:: Work request ::
Only one span of the listing below should come back. It runs from the line with "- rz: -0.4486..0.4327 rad" through the line with "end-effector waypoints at", and each of its lines must be reproduced exactly.

:: Provided entries ::

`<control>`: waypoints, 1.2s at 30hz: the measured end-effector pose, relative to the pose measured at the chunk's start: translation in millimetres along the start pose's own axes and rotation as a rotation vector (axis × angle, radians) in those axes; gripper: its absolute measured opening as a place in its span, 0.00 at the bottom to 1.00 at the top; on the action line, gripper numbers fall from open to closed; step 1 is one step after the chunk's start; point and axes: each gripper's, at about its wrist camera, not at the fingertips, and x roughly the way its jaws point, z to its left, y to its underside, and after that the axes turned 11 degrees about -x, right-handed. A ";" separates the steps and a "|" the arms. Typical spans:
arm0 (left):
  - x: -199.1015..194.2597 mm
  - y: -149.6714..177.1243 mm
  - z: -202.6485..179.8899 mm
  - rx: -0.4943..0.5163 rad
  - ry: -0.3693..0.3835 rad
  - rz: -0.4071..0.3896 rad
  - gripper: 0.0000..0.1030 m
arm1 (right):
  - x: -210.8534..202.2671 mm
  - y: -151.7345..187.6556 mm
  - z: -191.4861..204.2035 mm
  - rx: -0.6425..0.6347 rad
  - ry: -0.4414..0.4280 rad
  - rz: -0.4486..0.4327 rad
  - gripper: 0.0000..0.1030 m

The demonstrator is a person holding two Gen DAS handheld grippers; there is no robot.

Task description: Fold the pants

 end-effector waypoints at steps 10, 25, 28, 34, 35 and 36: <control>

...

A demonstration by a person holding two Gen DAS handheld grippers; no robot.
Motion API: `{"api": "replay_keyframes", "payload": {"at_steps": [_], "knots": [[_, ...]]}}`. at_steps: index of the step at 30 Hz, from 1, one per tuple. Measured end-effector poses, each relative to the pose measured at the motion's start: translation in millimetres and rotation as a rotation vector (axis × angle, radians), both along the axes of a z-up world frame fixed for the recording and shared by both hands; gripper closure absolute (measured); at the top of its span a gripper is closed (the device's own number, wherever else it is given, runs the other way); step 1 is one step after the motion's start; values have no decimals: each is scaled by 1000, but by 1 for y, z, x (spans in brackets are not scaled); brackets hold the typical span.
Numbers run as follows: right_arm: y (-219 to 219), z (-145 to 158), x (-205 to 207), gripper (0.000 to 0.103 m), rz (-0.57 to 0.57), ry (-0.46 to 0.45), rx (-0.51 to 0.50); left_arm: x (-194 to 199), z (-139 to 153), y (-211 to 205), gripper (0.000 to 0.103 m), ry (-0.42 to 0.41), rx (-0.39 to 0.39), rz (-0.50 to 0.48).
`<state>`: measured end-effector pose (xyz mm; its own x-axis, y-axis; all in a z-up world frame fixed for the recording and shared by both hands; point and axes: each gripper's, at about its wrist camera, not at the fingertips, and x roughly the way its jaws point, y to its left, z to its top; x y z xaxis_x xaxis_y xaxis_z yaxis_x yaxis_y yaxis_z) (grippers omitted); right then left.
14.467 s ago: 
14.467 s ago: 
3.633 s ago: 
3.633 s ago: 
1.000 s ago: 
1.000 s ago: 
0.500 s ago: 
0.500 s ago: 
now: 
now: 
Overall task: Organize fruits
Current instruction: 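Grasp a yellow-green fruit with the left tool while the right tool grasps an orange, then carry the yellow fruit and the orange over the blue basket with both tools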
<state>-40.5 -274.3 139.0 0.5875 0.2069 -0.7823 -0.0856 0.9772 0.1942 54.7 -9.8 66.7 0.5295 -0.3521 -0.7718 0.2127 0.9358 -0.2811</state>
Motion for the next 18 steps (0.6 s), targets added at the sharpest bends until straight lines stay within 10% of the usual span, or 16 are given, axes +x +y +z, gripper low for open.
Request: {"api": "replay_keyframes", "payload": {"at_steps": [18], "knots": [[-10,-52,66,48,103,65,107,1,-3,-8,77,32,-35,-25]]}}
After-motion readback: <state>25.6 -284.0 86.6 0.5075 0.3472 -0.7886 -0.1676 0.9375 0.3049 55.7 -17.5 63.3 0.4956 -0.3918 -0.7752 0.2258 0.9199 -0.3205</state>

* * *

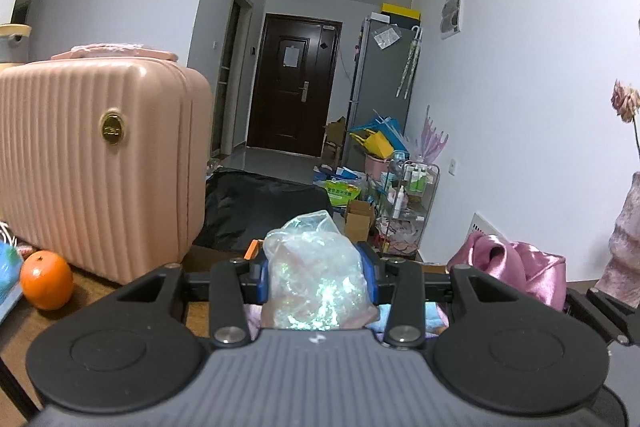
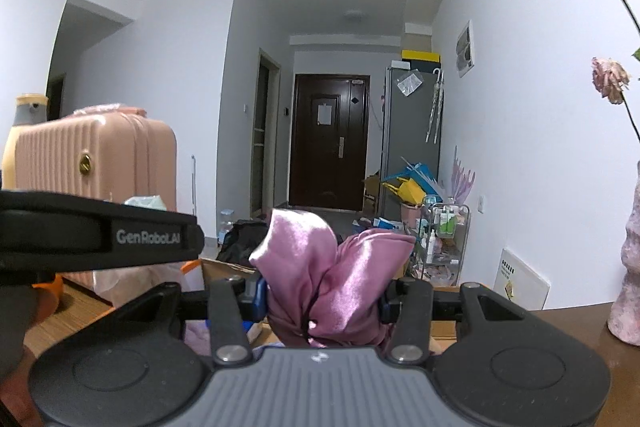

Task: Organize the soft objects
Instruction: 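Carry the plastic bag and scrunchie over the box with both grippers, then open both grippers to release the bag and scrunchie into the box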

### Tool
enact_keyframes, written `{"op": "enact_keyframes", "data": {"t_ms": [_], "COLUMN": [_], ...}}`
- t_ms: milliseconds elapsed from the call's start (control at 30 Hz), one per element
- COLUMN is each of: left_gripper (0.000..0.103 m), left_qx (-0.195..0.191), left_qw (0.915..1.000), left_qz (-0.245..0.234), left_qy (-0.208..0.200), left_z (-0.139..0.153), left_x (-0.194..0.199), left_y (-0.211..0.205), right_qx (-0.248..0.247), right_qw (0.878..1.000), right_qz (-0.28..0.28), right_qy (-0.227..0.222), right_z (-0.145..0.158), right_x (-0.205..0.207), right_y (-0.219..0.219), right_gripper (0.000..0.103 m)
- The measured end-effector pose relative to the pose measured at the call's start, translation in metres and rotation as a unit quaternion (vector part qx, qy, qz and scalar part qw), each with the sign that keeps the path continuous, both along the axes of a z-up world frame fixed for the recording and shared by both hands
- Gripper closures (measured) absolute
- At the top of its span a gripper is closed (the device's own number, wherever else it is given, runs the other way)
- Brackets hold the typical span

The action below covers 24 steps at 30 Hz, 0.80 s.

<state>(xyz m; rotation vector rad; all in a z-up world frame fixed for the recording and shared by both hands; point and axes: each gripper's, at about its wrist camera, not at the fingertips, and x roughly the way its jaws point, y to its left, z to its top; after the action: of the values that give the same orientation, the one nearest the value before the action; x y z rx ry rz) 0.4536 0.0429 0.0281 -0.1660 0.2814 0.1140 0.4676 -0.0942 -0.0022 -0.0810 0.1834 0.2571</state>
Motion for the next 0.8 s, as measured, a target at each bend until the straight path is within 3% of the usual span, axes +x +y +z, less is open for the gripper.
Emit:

:: Result ::
  - rz: -0.4486..0.4327 rad
  - gripper: 0.0000..0.1030 m

The demonstrator is a person holding two Gen DAS handheld grippers; there is no robot.

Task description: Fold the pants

 end-effector waypoints at steps 10, 25, 28, 34, 35 and 36: <control>

Work on this exercise is finished.